On August 29, 2023, Haiti Liberté, working in conjunction with the major YouTube channel Redacted, travelled to Les Cayes to interview Government Commissioner Jean Ernest Muscadin, whose forceful and effective response to violent crime in the "Grand Sud" has captured the attention and approval of Haiti and its diaspora.

His vision of his profession is summed up by a sign on the door of his office in Mirogoâne: "A Government Commissioner is a military man in civilian clothes".

Commissaire Muscadin was reluctant to sit down for an interview because he has been criticized by numerous media outlets who pretend to agree with his tactics and policies, but then slander him after sitting down with him.

Throughout our trip to Muscadin's hometown of Cayes, the people we met expressed nothing but praise and admiration for him. "We're not going to let another town take him away from us," said "Raoul", head of security at the Mirogoâne courthouse. "He was sent to us by Jesus".

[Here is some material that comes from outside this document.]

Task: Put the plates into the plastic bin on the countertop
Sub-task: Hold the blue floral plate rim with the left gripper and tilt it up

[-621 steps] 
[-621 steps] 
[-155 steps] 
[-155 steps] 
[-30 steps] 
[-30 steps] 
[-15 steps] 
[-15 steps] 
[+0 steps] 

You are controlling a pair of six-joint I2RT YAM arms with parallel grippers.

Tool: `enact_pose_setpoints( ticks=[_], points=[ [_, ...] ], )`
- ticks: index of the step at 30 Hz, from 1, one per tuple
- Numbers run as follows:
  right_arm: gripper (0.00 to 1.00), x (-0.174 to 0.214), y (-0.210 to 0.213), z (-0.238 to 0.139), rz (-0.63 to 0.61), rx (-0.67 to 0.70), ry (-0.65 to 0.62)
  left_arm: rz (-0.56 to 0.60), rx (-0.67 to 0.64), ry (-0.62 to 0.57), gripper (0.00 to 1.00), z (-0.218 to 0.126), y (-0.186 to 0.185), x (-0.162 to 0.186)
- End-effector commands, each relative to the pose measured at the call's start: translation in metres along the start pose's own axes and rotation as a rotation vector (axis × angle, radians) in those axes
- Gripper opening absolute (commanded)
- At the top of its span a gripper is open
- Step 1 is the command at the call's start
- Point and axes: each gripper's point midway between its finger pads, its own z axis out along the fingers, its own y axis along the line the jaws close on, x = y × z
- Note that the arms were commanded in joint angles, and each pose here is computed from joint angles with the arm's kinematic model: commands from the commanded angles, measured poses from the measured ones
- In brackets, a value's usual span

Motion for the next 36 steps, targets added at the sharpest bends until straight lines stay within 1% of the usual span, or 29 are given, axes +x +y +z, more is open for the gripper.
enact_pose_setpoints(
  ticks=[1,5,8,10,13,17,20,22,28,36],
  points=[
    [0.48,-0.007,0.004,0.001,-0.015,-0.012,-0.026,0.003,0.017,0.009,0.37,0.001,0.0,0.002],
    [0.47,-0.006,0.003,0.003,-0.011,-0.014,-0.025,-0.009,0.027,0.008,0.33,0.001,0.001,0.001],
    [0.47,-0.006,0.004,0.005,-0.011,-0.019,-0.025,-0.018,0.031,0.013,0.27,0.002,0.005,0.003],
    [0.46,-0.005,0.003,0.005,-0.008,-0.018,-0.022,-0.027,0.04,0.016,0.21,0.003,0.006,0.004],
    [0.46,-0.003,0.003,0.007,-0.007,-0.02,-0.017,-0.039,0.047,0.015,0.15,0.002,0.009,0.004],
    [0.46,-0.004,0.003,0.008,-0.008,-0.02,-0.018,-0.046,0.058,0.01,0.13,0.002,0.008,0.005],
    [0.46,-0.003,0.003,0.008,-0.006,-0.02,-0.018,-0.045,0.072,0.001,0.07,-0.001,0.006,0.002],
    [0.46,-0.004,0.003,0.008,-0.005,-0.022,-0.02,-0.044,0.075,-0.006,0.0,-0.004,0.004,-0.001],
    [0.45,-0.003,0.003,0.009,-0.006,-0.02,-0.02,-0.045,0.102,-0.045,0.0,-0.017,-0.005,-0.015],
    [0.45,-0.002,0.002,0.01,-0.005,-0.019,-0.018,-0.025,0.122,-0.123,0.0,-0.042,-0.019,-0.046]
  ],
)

Muscadin is very aware of the hopes and expectations placed in him and spoke to us for about an hour about the challenges he faces. We don't have time to transcribe everything he said, which will be done shortly, but here are a few highlights.

Jean Ernest Muscadin

"Today, we have a safe and secure department," he explained at one point during the interview. "Our work has had an impact on the entire Grand Sud. Gangs can't enter our region or set up shop here. We've put up defenses and barriers in all the different towns entering the Deep South, so that the whole rest of the South is safe. This way, criminals can't invade us and people can live and come to the Department where they can live in peace and enjoy their lives as they should".

He also said that the vast majority of criminals he and the police under his command capture are brought to justice.

"We arrest a lot of individuals who commit minor offenses - petty theft, housebreaking, etc. - and they are brought to justice, tried and, if found guilty, serve their sentences," he explained. "But the armed criminals who kidnap and kill priests, journalists, pastors, hougans [male Vodou priest], doctors, lawyers, who kill the majority of people from the diaspora visiting their families, if we catch them, we treat them in the same way. Because if they caught me, they'd execute me".

He also had particular contempt for human rights groups, such as the Réseau National de Défense des Droits de l'Homme (RNDDH), which claims Muscadin is a gang leader and that he worked for former Haitian president Michel Martelly and with the G9 Revolutionary Forces.

"Criminals who kill and terrorize people, when these offenders are captured or killed, human rights groups defend them, without questioning the lives of the people who are their victims," Muscadin said. "They don't talk about that.  Are they honest and serious people, that's a question to ask?"

In the coming weeks we will present a longer report of our discussion with Miragoâne Government Commissioner Jean Ernest Muscadin.